→ **Your instructions**:
Copy, word for word, the lines of the entries below between the one with "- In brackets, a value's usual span" and the one with "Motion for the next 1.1", inclusive, and leave out everything else.
* * * * *
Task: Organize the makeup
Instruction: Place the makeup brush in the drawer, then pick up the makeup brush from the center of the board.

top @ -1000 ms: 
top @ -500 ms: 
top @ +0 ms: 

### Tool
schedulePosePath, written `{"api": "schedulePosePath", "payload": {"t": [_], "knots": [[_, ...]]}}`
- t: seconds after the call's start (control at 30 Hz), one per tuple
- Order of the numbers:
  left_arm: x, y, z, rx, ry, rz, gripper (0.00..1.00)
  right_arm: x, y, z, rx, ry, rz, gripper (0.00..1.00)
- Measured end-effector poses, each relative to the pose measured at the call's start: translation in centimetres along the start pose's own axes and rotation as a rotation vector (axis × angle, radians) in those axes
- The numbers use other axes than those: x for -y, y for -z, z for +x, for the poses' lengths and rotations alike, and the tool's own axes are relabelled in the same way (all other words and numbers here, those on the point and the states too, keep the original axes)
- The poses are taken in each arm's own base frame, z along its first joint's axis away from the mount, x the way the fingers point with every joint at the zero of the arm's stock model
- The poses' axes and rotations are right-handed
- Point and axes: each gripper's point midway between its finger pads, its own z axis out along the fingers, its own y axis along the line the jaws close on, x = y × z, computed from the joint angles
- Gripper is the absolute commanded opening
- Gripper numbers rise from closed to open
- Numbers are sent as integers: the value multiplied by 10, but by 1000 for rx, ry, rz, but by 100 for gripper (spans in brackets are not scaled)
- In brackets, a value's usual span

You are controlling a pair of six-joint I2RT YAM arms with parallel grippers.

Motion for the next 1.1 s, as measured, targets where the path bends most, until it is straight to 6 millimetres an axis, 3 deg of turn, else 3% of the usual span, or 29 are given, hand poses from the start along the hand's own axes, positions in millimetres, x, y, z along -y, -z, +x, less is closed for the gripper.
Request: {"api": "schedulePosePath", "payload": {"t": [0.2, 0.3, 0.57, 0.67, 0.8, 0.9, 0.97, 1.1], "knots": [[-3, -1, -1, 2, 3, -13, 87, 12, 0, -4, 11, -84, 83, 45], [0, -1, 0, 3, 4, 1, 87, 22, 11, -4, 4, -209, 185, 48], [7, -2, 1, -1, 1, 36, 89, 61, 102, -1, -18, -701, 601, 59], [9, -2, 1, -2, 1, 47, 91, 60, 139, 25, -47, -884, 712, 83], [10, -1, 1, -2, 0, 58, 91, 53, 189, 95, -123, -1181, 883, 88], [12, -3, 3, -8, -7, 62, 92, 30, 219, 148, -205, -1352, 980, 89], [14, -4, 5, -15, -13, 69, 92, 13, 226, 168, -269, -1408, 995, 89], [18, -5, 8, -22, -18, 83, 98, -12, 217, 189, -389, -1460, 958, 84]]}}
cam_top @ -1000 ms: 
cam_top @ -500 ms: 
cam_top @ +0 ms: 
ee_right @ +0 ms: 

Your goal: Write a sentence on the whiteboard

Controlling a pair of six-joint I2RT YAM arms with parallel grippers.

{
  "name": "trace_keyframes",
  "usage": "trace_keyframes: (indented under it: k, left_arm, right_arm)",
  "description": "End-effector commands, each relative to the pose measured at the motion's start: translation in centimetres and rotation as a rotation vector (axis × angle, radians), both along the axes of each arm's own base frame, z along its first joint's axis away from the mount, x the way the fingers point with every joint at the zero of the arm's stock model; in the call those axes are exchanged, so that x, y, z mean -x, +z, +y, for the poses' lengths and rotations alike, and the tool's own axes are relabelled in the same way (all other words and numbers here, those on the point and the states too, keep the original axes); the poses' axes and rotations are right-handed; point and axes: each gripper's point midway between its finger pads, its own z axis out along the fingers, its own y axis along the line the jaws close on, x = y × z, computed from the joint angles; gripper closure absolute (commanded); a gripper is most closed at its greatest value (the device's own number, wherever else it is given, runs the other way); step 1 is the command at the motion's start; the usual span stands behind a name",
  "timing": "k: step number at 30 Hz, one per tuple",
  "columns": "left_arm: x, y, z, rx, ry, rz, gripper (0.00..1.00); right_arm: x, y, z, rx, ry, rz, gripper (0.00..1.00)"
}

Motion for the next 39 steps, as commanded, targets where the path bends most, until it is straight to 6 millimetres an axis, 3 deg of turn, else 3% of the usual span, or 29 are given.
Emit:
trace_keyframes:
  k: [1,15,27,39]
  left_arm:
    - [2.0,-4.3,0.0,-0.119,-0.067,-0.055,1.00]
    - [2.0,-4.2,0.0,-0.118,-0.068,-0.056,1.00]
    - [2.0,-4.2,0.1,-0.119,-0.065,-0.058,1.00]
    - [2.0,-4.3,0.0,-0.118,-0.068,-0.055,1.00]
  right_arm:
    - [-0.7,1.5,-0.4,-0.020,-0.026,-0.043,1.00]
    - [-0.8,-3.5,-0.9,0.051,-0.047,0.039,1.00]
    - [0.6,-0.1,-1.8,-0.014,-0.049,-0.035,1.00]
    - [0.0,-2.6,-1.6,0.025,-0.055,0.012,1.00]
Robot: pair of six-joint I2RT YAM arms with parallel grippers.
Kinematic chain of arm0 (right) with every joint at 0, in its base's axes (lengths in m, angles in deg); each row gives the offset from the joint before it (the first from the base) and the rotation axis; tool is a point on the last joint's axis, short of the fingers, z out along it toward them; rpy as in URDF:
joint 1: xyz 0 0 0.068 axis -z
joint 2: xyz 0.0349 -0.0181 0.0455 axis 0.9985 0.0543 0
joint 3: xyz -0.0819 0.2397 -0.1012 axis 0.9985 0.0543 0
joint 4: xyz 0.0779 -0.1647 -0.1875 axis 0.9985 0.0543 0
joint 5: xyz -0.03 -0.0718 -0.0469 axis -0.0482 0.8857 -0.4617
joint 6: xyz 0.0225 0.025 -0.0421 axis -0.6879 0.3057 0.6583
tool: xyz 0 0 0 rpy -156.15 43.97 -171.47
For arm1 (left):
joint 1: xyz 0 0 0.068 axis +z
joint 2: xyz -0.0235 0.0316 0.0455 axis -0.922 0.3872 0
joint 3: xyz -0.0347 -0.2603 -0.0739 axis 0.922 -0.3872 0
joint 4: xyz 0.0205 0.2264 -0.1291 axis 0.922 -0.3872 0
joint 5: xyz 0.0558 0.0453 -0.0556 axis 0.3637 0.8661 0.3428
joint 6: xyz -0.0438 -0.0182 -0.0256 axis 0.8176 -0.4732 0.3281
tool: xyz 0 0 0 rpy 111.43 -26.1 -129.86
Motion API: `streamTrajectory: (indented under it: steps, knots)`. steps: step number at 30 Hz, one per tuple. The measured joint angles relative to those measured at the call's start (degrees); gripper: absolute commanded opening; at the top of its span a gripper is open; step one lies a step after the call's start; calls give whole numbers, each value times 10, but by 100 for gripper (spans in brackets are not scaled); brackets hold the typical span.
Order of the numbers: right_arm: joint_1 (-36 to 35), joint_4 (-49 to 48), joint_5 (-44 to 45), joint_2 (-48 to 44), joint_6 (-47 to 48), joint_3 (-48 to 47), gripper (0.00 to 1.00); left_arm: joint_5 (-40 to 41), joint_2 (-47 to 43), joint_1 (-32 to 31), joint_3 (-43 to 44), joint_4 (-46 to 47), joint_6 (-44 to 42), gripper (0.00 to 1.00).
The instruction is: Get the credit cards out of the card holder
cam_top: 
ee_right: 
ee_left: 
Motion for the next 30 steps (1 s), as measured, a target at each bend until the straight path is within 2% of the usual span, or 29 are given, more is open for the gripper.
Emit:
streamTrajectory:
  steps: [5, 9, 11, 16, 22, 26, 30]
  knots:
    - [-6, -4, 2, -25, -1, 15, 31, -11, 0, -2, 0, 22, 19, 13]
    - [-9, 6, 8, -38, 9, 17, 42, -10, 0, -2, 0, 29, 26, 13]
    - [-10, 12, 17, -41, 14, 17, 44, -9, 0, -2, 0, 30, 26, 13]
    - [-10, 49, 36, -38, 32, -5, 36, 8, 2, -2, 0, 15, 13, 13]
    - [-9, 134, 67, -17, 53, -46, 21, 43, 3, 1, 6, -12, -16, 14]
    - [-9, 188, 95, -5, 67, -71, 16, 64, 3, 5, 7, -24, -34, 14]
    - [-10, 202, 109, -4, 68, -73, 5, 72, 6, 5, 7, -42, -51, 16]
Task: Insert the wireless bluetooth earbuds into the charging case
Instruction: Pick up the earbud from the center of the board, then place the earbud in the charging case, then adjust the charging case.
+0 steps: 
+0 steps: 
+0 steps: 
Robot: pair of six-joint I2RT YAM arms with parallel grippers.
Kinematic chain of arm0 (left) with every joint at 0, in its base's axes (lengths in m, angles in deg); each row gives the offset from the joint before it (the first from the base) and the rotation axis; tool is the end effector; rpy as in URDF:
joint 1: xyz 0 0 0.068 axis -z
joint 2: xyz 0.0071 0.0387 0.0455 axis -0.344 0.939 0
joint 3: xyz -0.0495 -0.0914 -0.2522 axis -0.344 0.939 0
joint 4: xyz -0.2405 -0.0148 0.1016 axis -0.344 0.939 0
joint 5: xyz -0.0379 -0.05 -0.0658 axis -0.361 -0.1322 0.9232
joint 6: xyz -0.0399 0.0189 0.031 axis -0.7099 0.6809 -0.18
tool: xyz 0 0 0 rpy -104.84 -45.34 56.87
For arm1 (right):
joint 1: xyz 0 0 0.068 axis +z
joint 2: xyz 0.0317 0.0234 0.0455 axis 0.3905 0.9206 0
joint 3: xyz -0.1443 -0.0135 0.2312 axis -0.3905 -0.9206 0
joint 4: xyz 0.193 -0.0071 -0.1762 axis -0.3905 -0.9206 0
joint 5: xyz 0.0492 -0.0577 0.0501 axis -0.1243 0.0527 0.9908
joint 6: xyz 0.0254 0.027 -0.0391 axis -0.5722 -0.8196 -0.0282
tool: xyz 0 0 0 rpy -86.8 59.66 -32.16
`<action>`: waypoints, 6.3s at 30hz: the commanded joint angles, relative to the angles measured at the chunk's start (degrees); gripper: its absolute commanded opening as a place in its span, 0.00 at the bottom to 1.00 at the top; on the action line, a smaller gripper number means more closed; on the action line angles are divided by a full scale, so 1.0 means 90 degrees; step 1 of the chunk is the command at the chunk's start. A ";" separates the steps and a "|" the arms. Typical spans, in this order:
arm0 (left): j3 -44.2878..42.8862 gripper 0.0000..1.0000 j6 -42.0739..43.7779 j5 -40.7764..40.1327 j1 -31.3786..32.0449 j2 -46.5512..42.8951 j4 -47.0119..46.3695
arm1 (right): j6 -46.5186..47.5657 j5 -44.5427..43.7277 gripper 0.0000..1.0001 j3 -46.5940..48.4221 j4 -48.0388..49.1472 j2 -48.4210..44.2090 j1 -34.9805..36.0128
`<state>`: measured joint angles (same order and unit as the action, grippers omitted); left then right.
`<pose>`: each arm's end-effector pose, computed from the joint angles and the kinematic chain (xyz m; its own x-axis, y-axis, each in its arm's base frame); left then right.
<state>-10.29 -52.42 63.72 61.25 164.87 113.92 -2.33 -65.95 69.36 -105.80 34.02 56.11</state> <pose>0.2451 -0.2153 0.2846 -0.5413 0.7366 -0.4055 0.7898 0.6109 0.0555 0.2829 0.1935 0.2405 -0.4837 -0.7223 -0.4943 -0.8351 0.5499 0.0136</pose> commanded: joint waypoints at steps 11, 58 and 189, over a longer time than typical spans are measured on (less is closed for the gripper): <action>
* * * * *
→ **Response to this task**:
- In brackets, a value's usual span

You are controlling a pair of six-joint I2RT YAM arms with parallel grippers.

Motion for the next 1.1 s, as measured, targets where the path bends most, until it is straight to 6 millimetres an axis, 3 deg of turn, else 3% of the usual span, or 29 are given, hand poses from the start along the hand's own axes, positions in millimetres, x, y, z along -y, -z, +x, less is closed for the gripper.

What came before is the complete response.